# WHAT IS REQUIRED:
Return the whole of the data exactly.

# GIVEN INFORMATION:
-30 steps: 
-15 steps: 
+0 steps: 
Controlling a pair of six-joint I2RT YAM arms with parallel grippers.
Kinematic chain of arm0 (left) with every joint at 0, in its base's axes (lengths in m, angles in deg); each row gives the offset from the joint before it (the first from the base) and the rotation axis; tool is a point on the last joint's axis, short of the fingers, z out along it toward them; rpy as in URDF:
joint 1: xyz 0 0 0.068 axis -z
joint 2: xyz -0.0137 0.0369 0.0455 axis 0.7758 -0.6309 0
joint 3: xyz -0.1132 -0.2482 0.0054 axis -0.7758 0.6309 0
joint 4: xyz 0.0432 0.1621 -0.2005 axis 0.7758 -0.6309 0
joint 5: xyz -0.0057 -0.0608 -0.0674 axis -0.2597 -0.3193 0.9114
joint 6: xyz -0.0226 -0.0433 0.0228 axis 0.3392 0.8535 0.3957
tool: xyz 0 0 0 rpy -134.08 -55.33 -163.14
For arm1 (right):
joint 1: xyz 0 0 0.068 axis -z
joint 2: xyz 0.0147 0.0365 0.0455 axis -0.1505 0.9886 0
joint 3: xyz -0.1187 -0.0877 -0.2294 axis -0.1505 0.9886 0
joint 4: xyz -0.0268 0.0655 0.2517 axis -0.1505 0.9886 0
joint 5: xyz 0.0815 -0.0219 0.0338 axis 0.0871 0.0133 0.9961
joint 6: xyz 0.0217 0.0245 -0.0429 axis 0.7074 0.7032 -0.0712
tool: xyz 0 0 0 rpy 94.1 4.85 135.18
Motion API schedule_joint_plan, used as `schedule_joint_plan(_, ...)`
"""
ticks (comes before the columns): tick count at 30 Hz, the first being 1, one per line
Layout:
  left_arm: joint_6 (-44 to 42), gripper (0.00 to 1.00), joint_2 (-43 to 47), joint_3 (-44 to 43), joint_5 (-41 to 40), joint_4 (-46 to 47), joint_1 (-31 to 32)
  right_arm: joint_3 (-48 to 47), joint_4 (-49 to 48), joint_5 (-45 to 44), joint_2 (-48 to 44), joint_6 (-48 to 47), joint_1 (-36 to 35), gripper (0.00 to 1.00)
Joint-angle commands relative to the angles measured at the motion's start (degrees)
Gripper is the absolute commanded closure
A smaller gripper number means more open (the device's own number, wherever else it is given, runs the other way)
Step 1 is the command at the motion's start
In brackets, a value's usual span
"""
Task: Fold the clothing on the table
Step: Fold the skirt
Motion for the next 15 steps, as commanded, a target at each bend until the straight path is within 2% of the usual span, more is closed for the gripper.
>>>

# OUTPUT BELOW:
-30 steps: 
-15 steps: 
+0 steps: 
Controlling a pair of six-joint I2RT YAM arms with parallel grippers.
Kinematic chain of arm0 (left) with every joint at 0, in its base's axes (lengths in m, angles in deg); each row gives the offset from the joint before it (the first from the base) and the rotation axis; tool is a point on the last joint's axis, short of the fingers, z out along it toward them; rpy as in URDF:
joint 1: xyz 0 0 0.068 axis -z
joint 2: xyz -0.0137 0.0369 0.0455 axis 0.7758 -0.6309 0
joint 3: xyz -0.1132 -0.2482 0.0054 axis -0.7758 0.6309 0
joint 4: xyz 0.0432 0.1621 -0.2005 axis 0.7758 -0.6309 0
joint 5: xyz -0.0057 -0.0608 -0.0674 axis -0.2597 -0.3193 0.9114
joint 6: xyz -0.0226 -0.0433 0.0228 axis 0.3392 0.8535 0.3957
tool: xyz 0 0 0 rpy -134.08 -55.33 -163.14
For arm1 (right):
joint 1: xyz 0 0 0.068 axis -z
joint 2: xyz 0.0147 0.0365 0.0455 axis -0.1505 0.9886 0
joint 3: xyz -0.1187 -0.0877 -0.2294 axis -0.1505 0.9886 0
joint 4: xyz -0.0268 0.0655 0.2517 axis -0.1505 0.9886 0
joint 5: xyz 0.0815 -0.0219 0.0338 axis 0.0871 0.0133 0.9961
joint 6: xyz 0.0217 0.0245 -0.0429 axis 0.7074 0.7032 -0.0712
tool: xyz 0 0 0 rpy 94.1 4.85 135.18
Motion API schedule_joint_plan, used as `schedule_joint_plan(_, ...)`
"""
ticks (comes before the columns): tick count at 30 Hz, the first being 1, one per line
Layout:
  left_arm: joint_6 (-44 to 42), gripper (0.00 to 1.00), joint_2 (-43 to 47), joint_3 (-44 to 43), joint_5 (-41 to 40), joint_4 (-46 to 47), joint_1 (-31 to 32)
  right_arm: joint_3 (-48 to 47), joint_4 (-49 to 48), joint_5 (-45 to 44), joint_2 (-48 to 44), joint_6 (-48 to 47), joint_1 (-36 to 35), gripper (0.00 to 1.00)
Joint-angle commands relative to the angles measured at the motion's start (degrees)
Gripper is the absolute commanded closure
A smaller gripper number means more open (the device's own number, wherever else it is given, runs the other way)
Step 1 is the command at the motion's start
In brackets, a value's usual span
"""
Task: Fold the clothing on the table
Step: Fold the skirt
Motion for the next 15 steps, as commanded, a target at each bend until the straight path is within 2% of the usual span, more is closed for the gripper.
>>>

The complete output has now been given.